REQUIRED WORK: Transcribe exactly the lines below that begin at the line with "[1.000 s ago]" and stop after the line with "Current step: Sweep", leaving out every picture.
%%
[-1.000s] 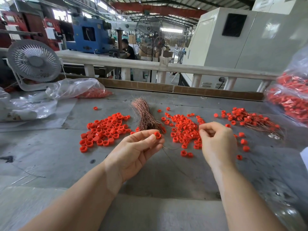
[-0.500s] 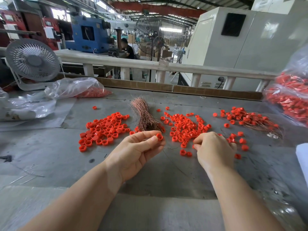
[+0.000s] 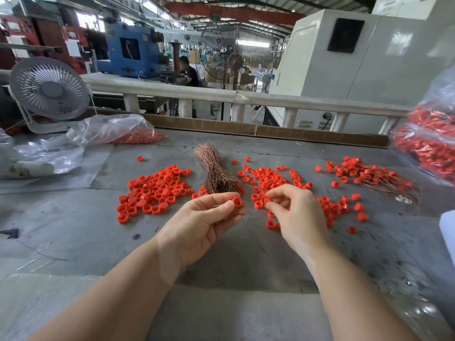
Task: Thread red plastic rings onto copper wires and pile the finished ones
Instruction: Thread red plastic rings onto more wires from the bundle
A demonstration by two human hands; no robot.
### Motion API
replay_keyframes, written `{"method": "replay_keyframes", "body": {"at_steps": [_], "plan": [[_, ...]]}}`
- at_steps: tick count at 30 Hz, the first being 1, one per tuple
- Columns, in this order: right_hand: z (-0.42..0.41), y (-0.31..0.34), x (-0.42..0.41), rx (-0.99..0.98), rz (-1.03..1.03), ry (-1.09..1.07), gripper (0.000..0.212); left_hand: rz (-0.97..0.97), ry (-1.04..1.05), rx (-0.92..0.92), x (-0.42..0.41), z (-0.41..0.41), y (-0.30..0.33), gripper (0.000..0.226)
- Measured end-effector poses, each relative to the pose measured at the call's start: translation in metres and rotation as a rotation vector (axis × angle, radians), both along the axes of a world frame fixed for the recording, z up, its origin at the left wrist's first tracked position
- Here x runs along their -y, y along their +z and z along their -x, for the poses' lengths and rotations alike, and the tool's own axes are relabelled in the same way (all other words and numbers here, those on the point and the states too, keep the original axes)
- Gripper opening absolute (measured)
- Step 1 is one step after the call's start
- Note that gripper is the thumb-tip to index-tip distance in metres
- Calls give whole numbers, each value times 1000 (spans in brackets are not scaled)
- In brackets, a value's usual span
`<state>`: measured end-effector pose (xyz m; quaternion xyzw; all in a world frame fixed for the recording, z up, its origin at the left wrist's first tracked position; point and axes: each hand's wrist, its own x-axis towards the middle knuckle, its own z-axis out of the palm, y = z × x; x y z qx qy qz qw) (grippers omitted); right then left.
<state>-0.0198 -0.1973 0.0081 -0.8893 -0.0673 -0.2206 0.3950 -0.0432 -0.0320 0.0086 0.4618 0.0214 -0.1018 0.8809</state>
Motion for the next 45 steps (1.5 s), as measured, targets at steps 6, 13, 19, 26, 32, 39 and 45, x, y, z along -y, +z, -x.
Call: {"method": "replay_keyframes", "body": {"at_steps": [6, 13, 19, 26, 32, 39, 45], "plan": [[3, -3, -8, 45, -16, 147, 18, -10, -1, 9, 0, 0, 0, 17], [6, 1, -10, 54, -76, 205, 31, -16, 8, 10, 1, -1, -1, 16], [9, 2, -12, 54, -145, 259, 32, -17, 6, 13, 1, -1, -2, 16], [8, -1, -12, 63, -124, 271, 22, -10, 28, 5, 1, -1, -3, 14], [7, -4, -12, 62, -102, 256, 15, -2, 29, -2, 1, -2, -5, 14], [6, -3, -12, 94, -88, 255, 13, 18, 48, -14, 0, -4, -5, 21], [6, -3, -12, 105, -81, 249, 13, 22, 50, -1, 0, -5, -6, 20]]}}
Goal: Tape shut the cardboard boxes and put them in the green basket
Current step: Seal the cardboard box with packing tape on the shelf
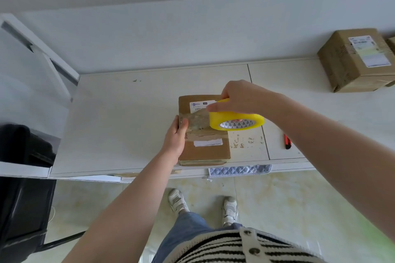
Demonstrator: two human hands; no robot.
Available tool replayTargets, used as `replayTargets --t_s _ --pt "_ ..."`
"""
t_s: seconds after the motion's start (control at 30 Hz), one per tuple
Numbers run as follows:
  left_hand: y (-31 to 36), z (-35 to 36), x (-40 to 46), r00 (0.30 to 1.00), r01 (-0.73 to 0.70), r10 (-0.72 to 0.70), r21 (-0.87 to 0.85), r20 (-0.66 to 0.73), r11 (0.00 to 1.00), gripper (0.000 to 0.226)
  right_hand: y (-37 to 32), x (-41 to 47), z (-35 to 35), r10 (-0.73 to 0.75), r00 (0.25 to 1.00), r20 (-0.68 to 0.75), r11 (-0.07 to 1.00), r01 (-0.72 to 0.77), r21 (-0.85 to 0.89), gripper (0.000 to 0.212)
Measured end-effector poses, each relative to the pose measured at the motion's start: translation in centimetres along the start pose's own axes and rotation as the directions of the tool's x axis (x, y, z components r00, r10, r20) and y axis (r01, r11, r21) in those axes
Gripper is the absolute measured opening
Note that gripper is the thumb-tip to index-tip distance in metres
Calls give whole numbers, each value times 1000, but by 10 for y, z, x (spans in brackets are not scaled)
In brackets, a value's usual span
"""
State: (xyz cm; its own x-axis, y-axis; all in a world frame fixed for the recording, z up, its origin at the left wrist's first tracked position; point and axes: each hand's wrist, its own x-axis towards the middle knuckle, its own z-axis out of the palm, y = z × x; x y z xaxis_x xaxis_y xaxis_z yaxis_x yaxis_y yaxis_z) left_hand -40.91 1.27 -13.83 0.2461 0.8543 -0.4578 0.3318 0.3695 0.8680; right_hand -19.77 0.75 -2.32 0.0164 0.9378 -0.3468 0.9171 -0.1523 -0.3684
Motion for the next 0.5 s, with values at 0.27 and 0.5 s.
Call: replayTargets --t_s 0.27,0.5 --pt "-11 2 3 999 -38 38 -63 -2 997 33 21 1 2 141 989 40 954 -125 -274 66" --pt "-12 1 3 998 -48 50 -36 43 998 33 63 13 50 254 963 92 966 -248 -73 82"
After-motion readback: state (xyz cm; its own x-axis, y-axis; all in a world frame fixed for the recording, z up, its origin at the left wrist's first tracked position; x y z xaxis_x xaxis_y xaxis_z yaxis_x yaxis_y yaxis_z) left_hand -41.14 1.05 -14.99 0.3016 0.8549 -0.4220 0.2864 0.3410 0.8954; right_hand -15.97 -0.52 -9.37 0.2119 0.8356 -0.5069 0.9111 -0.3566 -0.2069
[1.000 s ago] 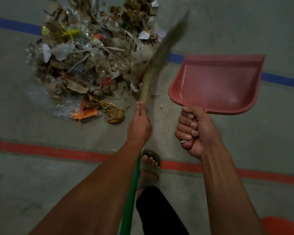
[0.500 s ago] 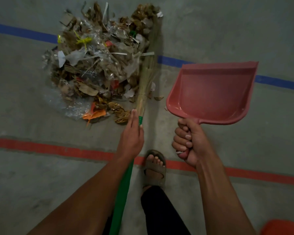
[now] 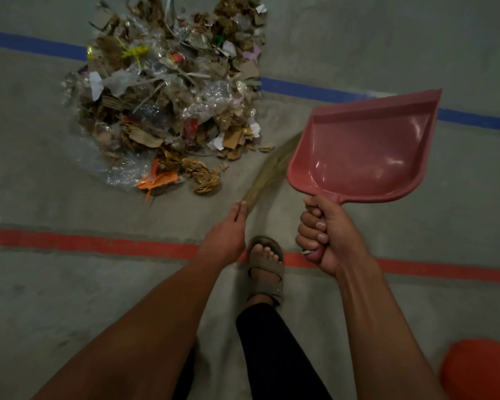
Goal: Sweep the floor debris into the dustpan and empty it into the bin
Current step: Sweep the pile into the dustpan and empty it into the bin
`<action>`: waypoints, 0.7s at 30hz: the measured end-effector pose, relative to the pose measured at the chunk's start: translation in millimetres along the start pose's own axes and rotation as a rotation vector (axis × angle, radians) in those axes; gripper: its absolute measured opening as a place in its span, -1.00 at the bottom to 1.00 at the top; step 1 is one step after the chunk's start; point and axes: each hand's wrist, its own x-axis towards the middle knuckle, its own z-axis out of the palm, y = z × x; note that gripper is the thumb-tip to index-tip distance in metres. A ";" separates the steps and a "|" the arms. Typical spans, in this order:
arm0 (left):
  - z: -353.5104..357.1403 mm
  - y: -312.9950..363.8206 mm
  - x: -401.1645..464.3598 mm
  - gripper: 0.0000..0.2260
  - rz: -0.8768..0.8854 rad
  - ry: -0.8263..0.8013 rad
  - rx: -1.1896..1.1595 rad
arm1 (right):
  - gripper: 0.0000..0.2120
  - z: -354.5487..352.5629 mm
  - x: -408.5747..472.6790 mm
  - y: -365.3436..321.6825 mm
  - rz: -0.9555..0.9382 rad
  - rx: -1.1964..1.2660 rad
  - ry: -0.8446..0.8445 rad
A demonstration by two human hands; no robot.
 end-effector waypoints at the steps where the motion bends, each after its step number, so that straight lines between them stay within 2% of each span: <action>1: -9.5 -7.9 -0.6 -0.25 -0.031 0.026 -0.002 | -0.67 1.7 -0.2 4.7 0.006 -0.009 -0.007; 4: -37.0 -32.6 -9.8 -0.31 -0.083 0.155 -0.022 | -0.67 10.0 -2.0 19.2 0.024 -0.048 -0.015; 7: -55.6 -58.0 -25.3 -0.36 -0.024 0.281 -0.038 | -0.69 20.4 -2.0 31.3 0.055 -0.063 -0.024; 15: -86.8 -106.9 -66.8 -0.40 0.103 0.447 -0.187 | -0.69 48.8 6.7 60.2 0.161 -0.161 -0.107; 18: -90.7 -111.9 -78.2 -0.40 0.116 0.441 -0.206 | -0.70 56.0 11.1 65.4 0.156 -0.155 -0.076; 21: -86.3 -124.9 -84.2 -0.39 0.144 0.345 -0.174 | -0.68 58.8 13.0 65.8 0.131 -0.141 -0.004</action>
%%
YOUR SOLUTION:
[1.000 s ago] 
[0.500 s ago] 
[now] 
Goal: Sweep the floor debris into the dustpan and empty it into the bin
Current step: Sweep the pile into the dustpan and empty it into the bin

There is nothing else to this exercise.